CPI (Cycles per Instruction)

CPI by very definition is nothing but the average time taken per instruction by the program. So of-course the lesser the CPI for same program means you have spend lesser time doing same/more instruction.

\[ CPI = \frac{Total\_CPU\_Clock\_Cycles} {Total\_Instuctions\_Executed} \]

The CPI Stack is understanding why a CPI is what it is, it is breaking it down/decomposing it into its constituent parts.

CPI as a overall metric is used to compare software performance and analyze the bottlenecks at the architectural level but the deep underlying cause of the latency and the CPI can only be done using the CPI stack which talks about the underlying stalls and latency.

Constructing the CPI Stack

From the above section we have understood that the average CPI of a computer program executing on a given microprocessor can be divided into a base CPI plus a number of CPI components that reflect ‘lost’ cycle opportunities due to miss events.

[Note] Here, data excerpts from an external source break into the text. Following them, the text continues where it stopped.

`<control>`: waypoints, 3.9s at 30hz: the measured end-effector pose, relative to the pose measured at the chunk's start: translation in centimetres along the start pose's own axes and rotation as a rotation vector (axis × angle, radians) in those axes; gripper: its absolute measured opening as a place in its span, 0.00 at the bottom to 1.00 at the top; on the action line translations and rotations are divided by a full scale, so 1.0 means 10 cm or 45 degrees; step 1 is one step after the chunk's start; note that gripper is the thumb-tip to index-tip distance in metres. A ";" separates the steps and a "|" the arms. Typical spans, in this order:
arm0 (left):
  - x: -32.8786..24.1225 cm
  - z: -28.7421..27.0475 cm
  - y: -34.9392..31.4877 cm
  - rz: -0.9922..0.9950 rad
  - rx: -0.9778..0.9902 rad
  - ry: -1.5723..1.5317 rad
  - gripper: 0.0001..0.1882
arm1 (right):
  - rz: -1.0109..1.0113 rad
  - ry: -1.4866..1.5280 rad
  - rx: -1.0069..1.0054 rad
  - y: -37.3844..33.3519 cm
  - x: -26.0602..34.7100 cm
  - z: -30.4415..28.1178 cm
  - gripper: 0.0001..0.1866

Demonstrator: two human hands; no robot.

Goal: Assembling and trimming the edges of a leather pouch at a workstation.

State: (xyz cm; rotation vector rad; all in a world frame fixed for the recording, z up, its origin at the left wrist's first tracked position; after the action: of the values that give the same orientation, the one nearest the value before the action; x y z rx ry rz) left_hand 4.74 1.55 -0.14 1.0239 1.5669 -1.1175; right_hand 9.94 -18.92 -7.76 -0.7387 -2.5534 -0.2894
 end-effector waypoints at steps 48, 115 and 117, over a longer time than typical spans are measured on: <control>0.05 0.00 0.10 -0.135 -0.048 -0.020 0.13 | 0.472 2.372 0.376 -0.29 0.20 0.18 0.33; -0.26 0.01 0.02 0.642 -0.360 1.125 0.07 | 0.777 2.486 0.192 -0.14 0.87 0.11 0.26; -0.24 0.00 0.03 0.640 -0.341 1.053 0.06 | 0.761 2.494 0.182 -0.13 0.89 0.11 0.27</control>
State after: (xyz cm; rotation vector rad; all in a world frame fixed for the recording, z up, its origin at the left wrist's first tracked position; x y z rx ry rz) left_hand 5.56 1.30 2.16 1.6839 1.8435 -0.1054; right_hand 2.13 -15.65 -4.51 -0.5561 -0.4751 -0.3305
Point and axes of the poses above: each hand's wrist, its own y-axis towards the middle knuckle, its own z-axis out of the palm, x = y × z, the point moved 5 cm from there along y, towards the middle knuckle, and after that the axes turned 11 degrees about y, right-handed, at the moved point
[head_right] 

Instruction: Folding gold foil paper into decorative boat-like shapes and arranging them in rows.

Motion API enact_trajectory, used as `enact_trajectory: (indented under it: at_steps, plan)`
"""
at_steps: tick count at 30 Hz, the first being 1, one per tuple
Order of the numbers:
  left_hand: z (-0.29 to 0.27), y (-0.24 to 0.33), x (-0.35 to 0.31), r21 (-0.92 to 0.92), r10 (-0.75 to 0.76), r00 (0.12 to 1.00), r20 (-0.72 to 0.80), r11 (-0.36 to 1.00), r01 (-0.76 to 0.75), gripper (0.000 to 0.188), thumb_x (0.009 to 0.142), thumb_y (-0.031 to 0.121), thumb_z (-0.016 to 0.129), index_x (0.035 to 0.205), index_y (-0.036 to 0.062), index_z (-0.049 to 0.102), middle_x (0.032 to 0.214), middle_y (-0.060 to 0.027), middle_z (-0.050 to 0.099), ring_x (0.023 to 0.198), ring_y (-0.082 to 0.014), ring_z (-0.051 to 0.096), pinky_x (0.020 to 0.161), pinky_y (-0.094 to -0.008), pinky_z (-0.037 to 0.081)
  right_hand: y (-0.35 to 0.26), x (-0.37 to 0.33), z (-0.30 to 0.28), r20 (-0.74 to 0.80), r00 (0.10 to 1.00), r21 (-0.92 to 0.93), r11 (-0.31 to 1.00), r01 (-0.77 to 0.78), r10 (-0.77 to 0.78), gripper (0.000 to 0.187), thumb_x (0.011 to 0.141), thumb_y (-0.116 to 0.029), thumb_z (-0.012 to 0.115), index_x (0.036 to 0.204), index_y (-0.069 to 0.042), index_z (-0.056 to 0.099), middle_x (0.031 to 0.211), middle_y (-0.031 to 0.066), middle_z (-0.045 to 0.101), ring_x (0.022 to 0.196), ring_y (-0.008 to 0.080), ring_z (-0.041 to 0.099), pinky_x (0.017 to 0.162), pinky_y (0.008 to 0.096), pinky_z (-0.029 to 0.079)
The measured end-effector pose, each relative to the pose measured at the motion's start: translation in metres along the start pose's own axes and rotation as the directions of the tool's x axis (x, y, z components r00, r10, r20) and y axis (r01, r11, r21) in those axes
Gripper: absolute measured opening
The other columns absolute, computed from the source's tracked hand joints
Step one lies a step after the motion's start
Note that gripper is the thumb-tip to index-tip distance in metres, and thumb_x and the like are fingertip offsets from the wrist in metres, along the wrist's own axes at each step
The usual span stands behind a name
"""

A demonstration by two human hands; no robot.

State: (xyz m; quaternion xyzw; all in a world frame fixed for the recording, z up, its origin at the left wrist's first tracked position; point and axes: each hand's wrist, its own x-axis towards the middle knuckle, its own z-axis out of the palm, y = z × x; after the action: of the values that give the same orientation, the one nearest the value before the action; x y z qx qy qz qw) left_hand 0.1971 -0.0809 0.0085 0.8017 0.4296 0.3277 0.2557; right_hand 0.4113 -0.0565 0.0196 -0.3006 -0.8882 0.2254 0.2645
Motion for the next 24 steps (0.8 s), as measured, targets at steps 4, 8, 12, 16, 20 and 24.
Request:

So what is a CPI stack again ? it is nothing but the breakdown of CPI into its respective components. It is referred to as a stack because the CPI data is typically displayed as a stacked histogram bars where the base CPI is shown at the bottom and the rest above. the below diagram shows a CPI stack.

cpi_stack_fig1.png

So from a quick first look we see that L2 D-cache miss is the most significant contributing factor and if in some way if L2 D-cache is tuned or if the application’s locality is optimized by the compiler then we can reduce the CPI and boost the performance of the application on the target hardware.